(WHAT IS NEEDED)
A word-for-word copy of the data, pictures excluded, is what this task asks for.

================================

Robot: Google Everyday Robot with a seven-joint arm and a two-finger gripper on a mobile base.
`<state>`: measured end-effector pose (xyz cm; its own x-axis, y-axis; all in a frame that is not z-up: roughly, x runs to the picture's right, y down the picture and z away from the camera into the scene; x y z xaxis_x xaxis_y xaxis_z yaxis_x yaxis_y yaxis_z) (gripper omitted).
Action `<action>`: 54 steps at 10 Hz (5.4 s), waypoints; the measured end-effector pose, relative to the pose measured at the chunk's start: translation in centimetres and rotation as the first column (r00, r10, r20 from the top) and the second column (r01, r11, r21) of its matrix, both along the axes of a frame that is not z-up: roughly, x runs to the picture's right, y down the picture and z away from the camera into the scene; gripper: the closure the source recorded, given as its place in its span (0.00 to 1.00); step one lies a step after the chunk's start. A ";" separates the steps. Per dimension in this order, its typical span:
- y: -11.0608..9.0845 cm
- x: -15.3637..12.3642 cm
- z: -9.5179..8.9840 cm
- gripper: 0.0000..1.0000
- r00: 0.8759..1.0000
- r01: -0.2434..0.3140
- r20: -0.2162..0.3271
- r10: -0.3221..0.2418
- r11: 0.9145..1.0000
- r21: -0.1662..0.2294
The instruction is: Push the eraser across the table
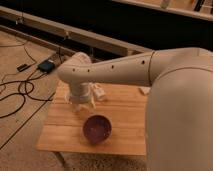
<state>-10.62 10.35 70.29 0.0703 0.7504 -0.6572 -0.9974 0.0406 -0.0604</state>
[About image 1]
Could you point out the metal table leg left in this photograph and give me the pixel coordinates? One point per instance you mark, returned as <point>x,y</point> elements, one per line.
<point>60,158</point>

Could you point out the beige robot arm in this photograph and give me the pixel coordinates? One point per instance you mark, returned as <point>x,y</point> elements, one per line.
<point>179,110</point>

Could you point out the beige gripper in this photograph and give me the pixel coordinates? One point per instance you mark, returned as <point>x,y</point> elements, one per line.
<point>80,96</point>

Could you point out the wooden folding table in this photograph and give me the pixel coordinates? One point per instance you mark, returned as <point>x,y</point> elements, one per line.
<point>124,107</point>

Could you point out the white plastic bottle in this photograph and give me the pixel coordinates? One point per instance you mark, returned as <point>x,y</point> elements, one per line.
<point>99,92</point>

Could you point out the beige sponge pad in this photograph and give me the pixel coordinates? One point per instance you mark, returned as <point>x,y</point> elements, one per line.
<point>144,90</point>

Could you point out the purple bowl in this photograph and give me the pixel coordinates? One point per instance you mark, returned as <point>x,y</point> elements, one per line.
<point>97,129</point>

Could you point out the black power adapter box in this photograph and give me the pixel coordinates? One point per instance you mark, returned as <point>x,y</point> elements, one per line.
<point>46,66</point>

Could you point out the small black device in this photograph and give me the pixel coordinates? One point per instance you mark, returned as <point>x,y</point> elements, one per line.
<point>22,67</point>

================================

(WORKED SOLUTION)
Robot: Google Everyday Robot with a seven-joint arm and a two-finger gripper on a mobile base.
`<state>`: measured end-effector pose (xyz cm; its own x-axis, y-axis; all in a frame that is not z-up: roughly, x runs to the picture's right, y down the picture and z away from the camera into the scene; x y z xaxis_x xaxis_y xaxis_z yaxis_x yaxis_y yaxis_z) (gripper omitted).
Action `<action>`: 54 steps at 10 Hz (5.4 s), waypoints; the measured end-effector pose, relative to the pose measured at the chunk's start: translation in centimetres and rotation as the first column (r00, r10, r20 from the top) and the second column (r01, r11, r21) of its matrix, both along the axes of a frame that is not z-up: roughly, x runs to the picture's right, y down the picture and z away from the camera into the scene; gripper: the closure the source recorded, given as its place in its span (0.00 to 1.00); step one lies a step after the chunk's start. A ";" separates the steps. Per dimension in this order, its typical span:
- y: -11.0608..9.0845 cm
- x: -15.3637..12.3642 cm
- z: -9.5179..8.9840 cm
- gripper: 0.0000..1.0000
- r00: 0.8759..1.0000
- r01: -0.2434..0.3140
- r20: -0.2162..0.3271
- r10: -0.3221..0.2418
- r11: 0.9145..1.0000
- r21: -0.1662..0.2294
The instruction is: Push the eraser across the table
<state>-10.62 10.35 70.29 0.0703 0.7504 -0.6572 -0.9974 0.0406 -0.0604</state>
[About image 1]
Could you point out the metal table leg left in this photograph and give me the pixel coordinates? One point per instance you mark, returned as <point>x,y</point> elements, one per line.
<point>60,158</point>

Could you point out the beige robot arm in this photograph and give me the pixel coordinates? One point per instance you mark, returned as <point>x,y</point> elements, one per line.
<point>179,110</point>

Could you point out the beige gripper in this photograph and give me the pixel coordinates? One point per instance you mark, returned as <point>x,y</point> elements, one per line.
<point>80,96</point>

Could you point out the wooden folding table in this photograph and give me the pixel coordinates? One point per instance you mark, returned as <point>x,y</point> elements, one per line.
<point>124,107</point>

Could you point out the white plastic bottle in this photograph and give me the pixel coordinates? One point per instance you mark, returned as <point>x,y</point> elements, one per line.
<point>99,92</point>

Could you point out the beige sponge pad in this photograph and give me the pixel coordinates? One point per instance you mark, returned as <point>x,y</point> elements, one per line.
<point>144,90</point>

Could you point out the purple bowl in this photograph and give me the pixel coordinates? One point per instance you mark, returned as <point>x,y</point> elements, one per line.
<point>97,129</point>

Could you point out the black power adapter box in this photograph and give me the pixel coordinates? One point per instance you mark, returned as <point>x,y</point> elements, one per line.
<point>46,66</point>

Could you point out the small black device in this photograph and give me the pixel coordinates? One point per instance you mark, returned as <point>x,y</point> elements, one per line.
<point>22,67</point>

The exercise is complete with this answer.